» **Exercise**: From the first line to the last, transcribe the data exactly and skip the pictures.
== Given records
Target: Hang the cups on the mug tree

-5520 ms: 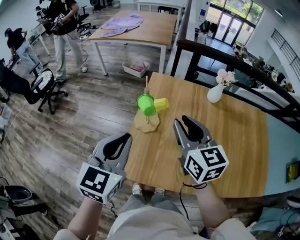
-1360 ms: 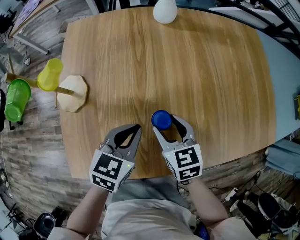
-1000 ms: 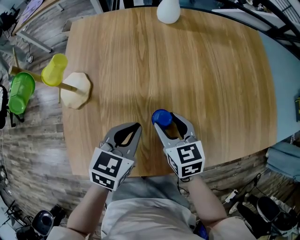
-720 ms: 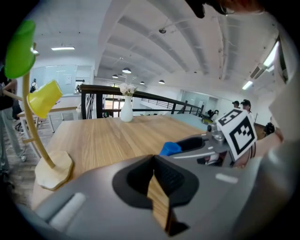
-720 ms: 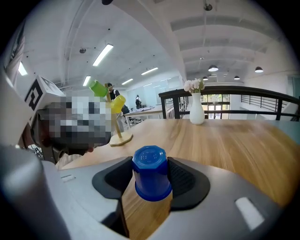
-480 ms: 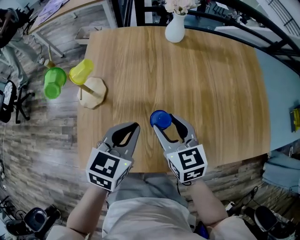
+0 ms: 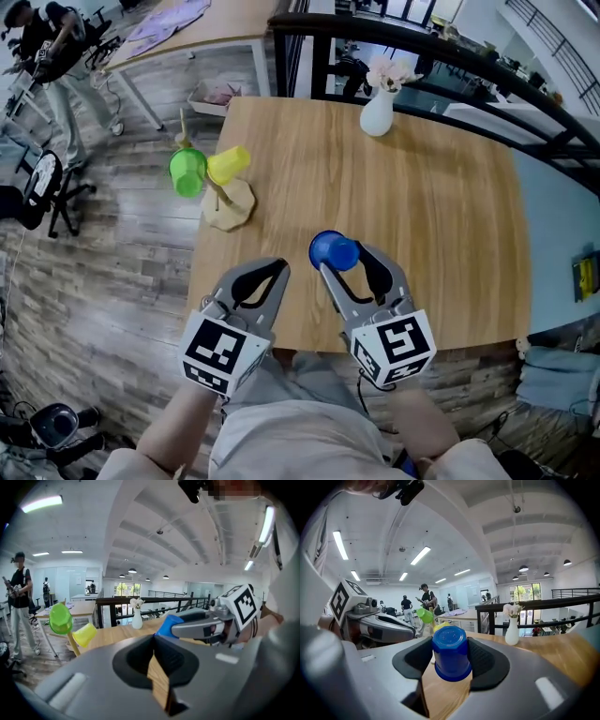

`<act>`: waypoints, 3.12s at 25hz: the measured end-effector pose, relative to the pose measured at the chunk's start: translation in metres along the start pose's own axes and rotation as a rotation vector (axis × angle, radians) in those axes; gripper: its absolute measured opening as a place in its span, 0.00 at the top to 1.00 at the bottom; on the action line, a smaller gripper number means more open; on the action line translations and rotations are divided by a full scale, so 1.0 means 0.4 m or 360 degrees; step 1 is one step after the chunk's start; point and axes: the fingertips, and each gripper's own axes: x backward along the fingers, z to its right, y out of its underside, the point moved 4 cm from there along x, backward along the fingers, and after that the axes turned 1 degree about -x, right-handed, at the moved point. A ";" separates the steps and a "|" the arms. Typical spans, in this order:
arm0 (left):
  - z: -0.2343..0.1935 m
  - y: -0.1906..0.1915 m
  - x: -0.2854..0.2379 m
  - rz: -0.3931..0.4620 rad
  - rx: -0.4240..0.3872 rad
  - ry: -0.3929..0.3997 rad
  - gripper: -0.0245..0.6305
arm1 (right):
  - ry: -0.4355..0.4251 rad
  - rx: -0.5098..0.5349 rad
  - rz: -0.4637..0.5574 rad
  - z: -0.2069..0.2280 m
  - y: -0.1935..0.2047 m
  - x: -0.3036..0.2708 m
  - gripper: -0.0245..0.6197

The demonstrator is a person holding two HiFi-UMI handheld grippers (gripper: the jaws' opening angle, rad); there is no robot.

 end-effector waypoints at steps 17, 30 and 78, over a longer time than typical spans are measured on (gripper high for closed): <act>-0.054 -0.152 0.359 0.0258 -0.0054 -0.0157 0.96 | -0.0193 0.0267 0.0266 -0.287 -0.303 0.112 0.60; -0.131 -0.181 0.590 0.0366 -0.0043 -0.0356 0.96 | -0.0287 0.0261 0.0404 -0.464 -0.394 0.117 0.60; -0.464 0.077 0.365 0.0122 0.0178 -0.0416 0.96 | -0.0166 0.0216 0.0026 -0.441 -0.125 -0.369 0.60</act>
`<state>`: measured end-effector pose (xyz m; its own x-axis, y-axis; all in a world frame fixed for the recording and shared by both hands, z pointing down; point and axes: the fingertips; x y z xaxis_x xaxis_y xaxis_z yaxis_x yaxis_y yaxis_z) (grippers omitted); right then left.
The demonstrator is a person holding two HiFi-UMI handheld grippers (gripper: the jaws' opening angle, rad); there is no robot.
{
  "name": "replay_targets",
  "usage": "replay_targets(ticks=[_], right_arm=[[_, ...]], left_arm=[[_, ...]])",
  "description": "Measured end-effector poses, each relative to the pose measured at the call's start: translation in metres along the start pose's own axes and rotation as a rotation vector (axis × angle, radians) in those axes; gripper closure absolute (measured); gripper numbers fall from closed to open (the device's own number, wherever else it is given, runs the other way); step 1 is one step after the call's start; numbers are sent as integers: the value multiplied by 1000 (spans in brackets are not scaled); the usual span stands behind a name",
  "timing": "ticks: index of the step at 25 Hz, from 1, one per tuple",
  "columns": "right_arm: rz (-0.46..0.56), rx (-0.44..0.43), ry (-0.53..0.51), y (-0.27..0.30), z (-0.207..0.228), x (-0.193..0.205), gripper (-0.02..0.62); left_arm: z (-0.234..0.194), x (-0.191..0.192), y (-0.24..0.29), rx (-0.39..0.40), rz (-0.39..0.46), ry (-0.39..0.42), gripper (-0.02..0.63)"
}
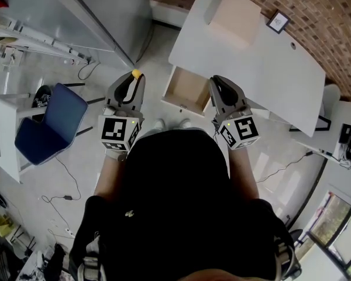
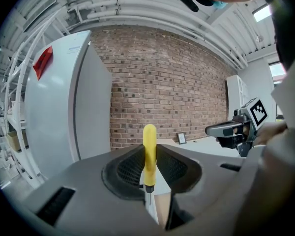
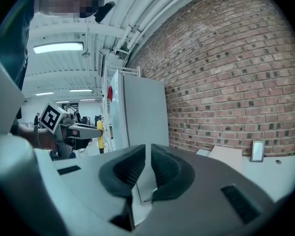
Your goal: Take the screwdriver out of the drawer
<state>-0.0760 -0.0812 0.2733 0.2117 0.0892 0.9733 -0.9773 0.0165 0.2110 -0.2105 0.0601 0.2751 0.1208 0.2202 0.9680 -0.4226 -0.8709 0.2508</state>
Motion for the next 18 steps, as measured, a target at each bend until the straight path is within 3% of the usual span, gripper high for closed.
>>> replay_targets(ticks=[18], right_arm=[[-16,21,-2,-2,0,6,571]], left_arm=[[5,3,10,34,7,-3,529]])
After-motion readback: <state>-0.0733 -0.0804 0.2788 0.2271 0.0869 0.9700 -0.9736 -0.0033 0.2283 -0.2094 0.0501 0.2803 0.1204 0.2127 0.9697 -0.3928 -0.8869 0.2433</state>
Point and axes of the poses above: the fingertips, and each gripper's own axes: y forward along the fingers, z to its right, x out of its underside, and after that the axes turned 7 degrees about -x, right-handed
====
» **Result**:
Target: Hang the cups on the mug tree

-5520 ms: 
-1360 ms: 
-1000 ms: 
-720 ms: 
-720 ms: 
-480 ms: 
+0 ms: 

`<act>`: waypoints, 3.12s at 25hz: the measured end-effector pose, relative to the pose measured at the chunk's start: translation in metres along the start pose's own axes and rotation as a rotation vector (axis × angle, radians) in those axes; gripper: its absolute measured opening as a place in its span, 0.00 at the top to 1.00 at the bottom; on the action line, a smaller gripper number means more open; on the action line translations and rotations are divided by a full scale, so 1.0 means 0.4 m or 360 degrees; step 1 is one step after the chunk's start; point and axes: the fingertips, and each gripper's own axes: x backward along the fingers, z to its right, y out of its underside, the point moved 4 cm from there along x, backward along the fingers, and after that the axes turned 1 degree about -x, right-handed, at the moved point. A ";" separates the steps and a "|" the arms. Typical spans, in this order:
arm0 (left):
  - z: -0.2343..0.1935 m
  - y: -0.1906..0.1915 m
  - x: -0.2854..0.2379 m
  - rz: -0.3931..0.4620 rad
  - rx: -0.4240..0.3872 rad
  - ry: -0.3929..0.3997 rad
  - gripper: -0.0245..0.6305
arm1 (right):
  - ry: -0.4355..0.4251 rad
  - rx: -0.5098..0.5349 rad
  - rz: -0.4637..0.5574 rad
  - z: -0.2069..0.2280 m
  - y: -0.1935..0.2047 m
  - x: -0.3036..0.2708 m
  - gripper: -0.0245..0.6197

The demonstrator is a person holding two HiFi-UMI handheld grippers (gripper: the jaws' opening angle, rad); there is no robot.

 end-effector waypoints at steps 17, 30 and 78, over a longer time than typical spans are measured on (gripper high for closed): <act>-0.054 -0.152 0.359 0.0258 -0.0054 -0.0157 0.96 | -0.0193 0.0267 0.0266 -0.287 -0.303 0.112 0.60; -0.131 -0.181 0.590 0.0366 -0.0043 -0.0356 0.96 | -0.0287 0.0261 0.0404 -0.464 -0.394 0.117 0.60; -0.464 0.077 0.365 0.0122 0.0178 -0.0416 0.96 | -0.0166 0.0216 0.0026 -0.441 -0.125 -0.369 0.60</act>
`<state>`: measured end-effector pose (xyz m; its own x-axis, y-axis; all in a world frame fixed for the recording and shared by both hands, z pointing down; point and axes: the fingertips; x y z xaxis_x xaxis_y xaxis_z yaxis_x yaxis_y yaxis_z) (grippers omitted); right then left.
The demonstrator is a person holding two HiFi-UMI handheld grippers (gripper: the jaws' opening angle, rad); there is no robot.
{
  "name": "replay_targets",
  "usage": "replay_targets(ticks=[_], right_arm=[[_, ...]], left_arm=[[_, ...]])",
  "description": "Measured end-effector poses, each relative to the pose measured at the call's start: translation in metres along the start pose's own axes and rotation as a rotation vector (axis × angle, radians) in those axes; gripper closure absolute (measured); gripper numbers fall from closed to open (the device's own number, wherever else it is given, runs the other way); step 1 is one step after the call's start; numbers are sent as integers: the value multiplied by 1000 (spans in brackets are not scaled); the usual span stands behind a name",
  "timing": "ticks: index of the step at 25 Hz, from 1, one per tuple",
  "columns": "right_arm: rz (-0.46..0.56), rx (-0.44..0.43), ry (-0.53..0.51), y (-0.27..0.30), z (-0.207..0.228), x (-0.193..0.205), gripper (-0.02..0.62); left_arm: z (-0.234..0.194), x (-0.191..0.192), y (-0.24..0.29), rx (-0.39..0.40), rz (-0.39..0.46), ry (-0.39..0.42), gripper (-0.02..0.63)"
}
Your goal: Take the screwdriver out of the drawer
<state>-0.0760 -0.0812 0.2733 0.2117 0.0892 0.9733 -0.9773 0.0165 0.2110 -0.2105 0.0601 0.2751 0.1208 0.2202 0.9680 -0.4226 -0.8709 0.2508</state>
Motion for the next 18 steps, as measured, a target at each bend until the straight path is within 3% of the usual span, gripper high for closed.
>>> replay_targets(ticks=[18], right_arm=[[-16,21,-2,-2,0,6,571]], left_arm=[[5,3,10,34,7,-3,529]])
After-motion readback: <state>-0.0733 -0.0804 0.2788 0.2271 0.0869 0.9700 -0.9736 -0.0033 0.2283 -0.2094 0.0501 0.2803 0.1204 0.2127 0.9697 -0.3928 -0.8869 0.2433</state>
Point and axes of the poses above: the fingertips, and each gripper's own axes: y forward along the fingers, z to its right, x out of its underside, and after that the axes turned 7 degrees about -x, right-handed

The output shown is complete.